• **Work required**
For each record that follows, restate the text exactly and drop the pictures.

(Stored data)
Content starts

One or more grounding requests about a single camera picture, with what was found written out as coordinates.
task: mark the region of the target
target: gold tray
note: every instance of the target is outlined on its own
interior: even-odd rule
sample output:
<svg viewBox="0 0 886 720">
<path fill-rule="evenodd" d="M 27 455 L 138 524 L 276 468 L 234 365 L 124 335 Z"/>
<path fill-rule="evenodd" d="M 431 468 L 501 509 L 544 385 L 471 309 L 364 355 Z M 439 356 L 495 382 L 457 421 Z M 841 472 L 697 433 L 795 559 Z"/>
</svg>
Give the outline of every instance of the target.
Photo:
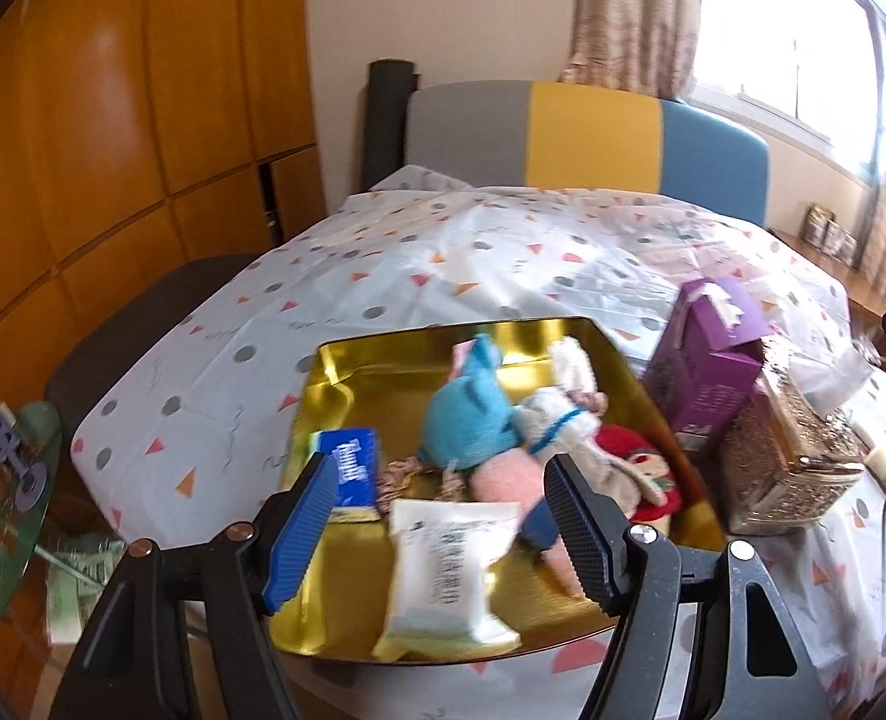
<svg viewBox="0 0 886 720">
<path fill-rule="evenodd" d="M 513 403 L 553 383 L 550 343 L 577 338 L 609 396 L 606 421 L 646 437 L 675 471 L 684 509 L 673 517 L 673 541 L 723 548 L 723 530 L 702 479 L 617 349 L 585 317 L 427 327 L 320 346 L 293 424 L 283 488 L 307 463 L 310 435 L 317 430 L 376 429 L 383 464 L 413 454 L 420 445 L 425 407 L 449 371 L 452 346 L 481 332 L 489 333 L 505 355 L 499 383 Z M 437 485 L 435 475 L 418 476 L 407 495 L 432 498 Z M 522 638 L 511 656 L 566 644 L 615 624 L 592 601 L 566 596 L 535 550 L 518 541 L 494 565 L 494 575 L 492 611 Z M 300 591 L 270 623 L 274 644 L 299 655 L 378 662 L 370 653 L 382 633 L 392 576 L 393 545 L 382 522 L 326 526 Z"/>
</svg>

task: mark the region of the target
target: screw
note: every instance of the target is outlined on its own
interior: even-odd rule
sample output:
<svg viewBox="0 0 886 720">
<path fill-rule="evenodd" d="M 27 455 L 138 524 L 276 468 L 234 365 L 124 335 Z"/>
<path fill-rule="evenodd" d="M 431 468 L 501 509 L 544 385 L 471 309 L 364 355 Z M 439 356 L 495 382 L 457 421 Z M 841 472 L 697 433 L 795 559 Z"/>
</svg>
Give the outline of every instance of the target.
<svg viewBox="0 0 886 720">
<path fill-rule="evenodd" d="M 638 541 L 641 544 L 652 544 L 656 540 L 657 533 L 656 528 L 652 525 L 633 525 L 629 529 L 629 535 L 633 538 L 633 541 Z"/>
<path fill-rule="evenodd" d="M 753 560 L 753 555 L 756 555 L 756 550 L 748 541 L 734 541 L 729 545 L 729 552 L 739 560 Z"/>
<path fill-rule="evenodd" d="M 230 541 L 249 541 L 256 534 L 257 529 L 249 522 L 233 522 L 226 528 L 226 536 Z"/>
<path fill-rule="evenodd" d="M 137 538 L 132 544 L 130 544 L 130 556 L 131 557 L 146 557 L 153 551 L 153 542 L 149 541 L 148 538 Z"/>
</svg>

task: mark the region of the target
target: pink plush toy
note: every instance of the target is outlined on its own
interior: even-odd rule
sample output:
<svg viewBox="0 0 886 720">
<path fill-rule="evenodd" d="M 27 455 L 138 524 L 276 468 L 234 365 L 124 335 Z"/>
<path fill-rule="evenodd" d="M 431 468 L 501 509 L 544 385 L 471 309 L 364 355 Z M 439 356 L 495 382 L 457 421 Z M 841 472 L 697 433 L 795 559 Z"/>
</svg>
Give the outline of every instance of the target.
<svg viewBox="0 0 886 720">
<path fill-rule="evenodd" d="M 513 503 L 521 506 L 519 519 L 526 518 L 540 505 L 545 506 L 542 494 L 542 464 L 522 449 L 510 449 L 478 466 L 470 475 L 473 499 L 487 503 Z M 542 551 L 542 560 L 556 575 L 567 594 L 585 598 L 576 571 L 569 560 L 563 540 L 556 541 Z"/>
</svg>

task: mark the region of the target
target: tissue box
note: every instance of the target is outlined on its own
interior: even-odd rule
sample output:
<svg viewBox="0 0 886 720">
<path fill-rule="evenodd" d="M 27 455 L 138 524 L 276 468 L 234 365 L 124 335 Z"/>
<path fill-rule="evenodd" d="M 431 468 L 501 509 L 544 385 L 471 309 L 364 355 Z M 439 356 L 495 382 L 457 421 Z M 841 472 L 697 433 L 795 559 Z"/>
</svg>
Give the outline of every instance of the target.
<svg viewBox="0 0 886 720">
<path fill-rule="evenodd" d="M 377 432 L 372 428 L 321 430 L 310 439 L 310 453 L 334 455 L 339 471 L 330 522 L 373 522 L 377 512 Z"/>
<path fill-rule="evenodd" d="M 753 394 L 719 447 L 729 531 L 774 536 L 817 522 L 862 476 L 866 446 L 839 410 L 819 418 L 787 373 L 796 352 L 763 340 Z"/>
<path fill-rule="evenodd" d="M 727 326 L 713 300 L 697 298 L 708 283 L 742 312 L 736 324 Z M 734 277 L 680 287 L 642 384 L 684 450 L 698 451 L 715 439 L 745 402 L 762 369 L 759 339 L 768 332 L 761 307 Z"/>
</svg>

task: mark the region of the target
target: blue plush toy
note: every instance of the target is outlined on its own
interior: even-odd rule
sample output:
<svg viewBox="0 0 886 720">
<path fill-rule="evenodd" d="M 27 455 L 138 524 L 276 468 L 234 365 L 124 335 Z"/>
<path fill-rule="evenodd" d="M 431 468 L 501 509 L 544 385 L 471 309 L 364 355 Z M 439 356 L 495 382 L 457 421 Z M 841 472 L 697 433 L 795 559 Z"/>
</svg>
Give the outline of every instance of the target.
<svg viewBox="0 0 886 720">
<path fill-rule="evenodd" d="M 438 469 L 472 469 L 521 444 L 513 406 L 497 380 L 502 352 L 484 333 L 476 336 L 459 376 L 438 389 L 422 425 L 420 459 Z"/>
</svg>

Content ends

• **Answer to this task**
One or more grounding requests about a single camera picture, with what was found written out as coordinates.
task: mark the region of the target
target: gold tray
note: every instance of the target is outlined on its own
interior: even-odd rule
sample output:
<svg viewBox="0 0 886 720">
<path fill-rule="evenodd" d="M 27 455 L 138 524 L 276 468 L 234 365 L 124 335 Z"/>
<path fill-rule="evenodd" d="M 431 468 L 501 509 L 544 385 L 471 309 L 364 355 Z M 439 356 L 495 382 L 457 421 Z M 841 472 L 697 433 L 795 559 Z"/>
</svg>
Give the outline of every instance of the target.
Photo:
<svg viewBox="0 0 886 720">
<path fill-rule="evenodd" d="M 513 403 L 553 383 L 550 343 L 577 338 L 609 396 L 606 421 L 646 437 L 675 471 L 684 509 L 673 517 L 673 541 L 723 548 L 723 530 L 702 479 L 617 349 L 585 317 L 427 327 L 320 346 L 293 424 L 283 488 L 307 463 L 310 435 L 317 430 L 376 429 L 383 464 L 413 454 L 420 445 L 425 407 L 449 371 L 452 346 L 481 332 L 489 333 L 505 355 L 499 383 Z M 437 485 L 435 475 L 418 476 L 407 495 L 432 498 Z M 522 638 L 511 656 L 566 644 L 615 624 L 592 601 L 566 596 L 535 550 L 518 541 L 494 565 L 494 575 L 492 611 Z M 300 591 L 270 623 L 274 644 L 299 655 L 378 662 L 370 653 L 382 633 L 392 576 L 393 545 L 382 522 L 326 526 Z"/>
</svg>

task: mark the region of the target
target: screw
note: every instance of the target is outlined on its own
interior: even-odd rule
sample output:
<svg viewBox="0 0 886 720">
<path fill-rule="evenodd" d="M 27 455 L 138 524 L 276 468 L 234 365 L 124 335 Z"/>
<path fill-rule="evenodd" d="M 431 468 L 501 509 L 544 385 L 471 309 L 364 355 Z M 439 356 L 495 382 L 457 421 Z M 841 472 L 697 433 L 795 559 Z"/>
</svg>
Give the outline of every instance of the target.
<svg viewBox="0 0 886 720">
<path fill-rule="evenodd" d="M 638 541 L 641 544 L 652 544 L 656 540 L 657 533 L 656 528 L 652 525 L 633 525 L 629 529 L 629 535 L 633 538 L 633 541 Z"/>
<path fill-rule="evenodd" d="M 753 560 L 753 555 L 756 555 L 756 550 L 748 541 L 734 541 L 729 545 L 729 552 L 739 560 Z"/>
<path fill-rule="evenodd" d="M 230 541 L 249 541 L 256 534 L 257 529 L 249 522 L 233 522 L 226 528 L 226 536 Z"/>
<path fill-rule="evenodd" d="M 137 538 L 132 544 L 130 544 L 130 556 L 131 557 L 146 557 L 153 551 L 153 542 L 149 541 L 148 538 Z"/>
</svg>

task: mark the region of the target
target: pink plush toy
note: every instance of the target is outlined on its own
interior: even-odd rule
sample output:
<svg viewBox="0 0 886 720">
<path fill-rule="evenodd" d="M 27 455 L 138 524 L 276 468 L 234 365 L 124 335 Z"/>
<path fill-rule="evenodd" d="M 431 468 L 501 509 L 544 385 L 471 309 L 364 355 Z M 439 356 L 495 382 L 457 421 Z M 841 472 L 697 433 L 795 559 Z"/>
</svg>
Give the outline of every instance of the target.
<svg viewBox="0 0 886 720">
<path fill-rule="evenodd" d="M 513 503 L 521 506 L 519 519 L 526 518 L 540 505 L 545 506 L 542 494 L 542 464 L 522 449 L 510 449 L 478 466 L 470 475 L 473 499 L 487 503 Z M 542 551 L 542 560 L 556 575 L 567 594 L 585 598 L 576 571 L 569 560 L 563 540 L 556 541 Z"/>
</svg>

task: mark the region of the target
target: tissue box
note: every instance of the target is outlined on its own
interior: even-odd rule
sample output:
<svg viewBox="0 0 886 720">
<path fill-rule="evenodd" d="M 27 455 L 138 524 L 276 468 L 234 365 L 124 335 Z"/>
<path fill-rule="evenodd" d="M 431 468 L 501 509 L 544 385 L 471 309 L 364 355 Z M 439 356 L 495 382 L 457 421 Z M 841 472 L 697 433 L 795 559 Z"/>
</svg>
Give the outline of every instance of the target.
<svg viewBox="0 0 886 720">
<path fill-rule="evenodd" d="M 377 432 L 372 428 L 321 430 L 310 439 L 310 453 L 334 455 L 339 471 L 330 522 L 373 522 L 377 512 Z"/>
<path fill-rule="evenodd" d="M 753 394 L 719 447 L 729 531 L 774 536 L 817 522 L 862 476 L 866 446 L 839 410 L 819 418 L 787 373 L 796 352 L 763 340 Z"/>
<path fill-rule="evenodd" d="M 727 326 L 713 300 L 697 298 L 708 283 L 742 312 L 736 324 Z M 734 277 L 680 287 L 642 384 L 684 450 L 698 451 L 715 439 L 745 402 L 762 369 L 759 339 L 768 332 L 761 307 Z"/>
</svg>

task: mark the region of the target
target: blue plush toy
note: every instance of the target is outlined on its own
interior: even-odd rule
sample output:
<svg viewBox="0 0 886 720">
<path fill-rule="evenodd" d="M 27 455 L 138 524 L 276 468 L 234 365 L 124 335 Z"/>
<path fill-rule="evenodd" d="M 431 468 L 501 509 L 544 385 L 471 309 L 364 355 Z M 439 356 L 495 382 L 457 421 Z M 841 472 L 697 433 L 795 559 Z"/>
</svg>
Give the outline of every instance of the target.
<svg viewBox="0 0 886 720">
<path fill-rule="evenodd" d="M 438 469 L 472 469 L 521 444 L 513 406 L 497 380 L 502 352 L 484 333 L 476 336 L 459 376 L 438 389 L 422 425 L 420 459 Z"/>
</svg>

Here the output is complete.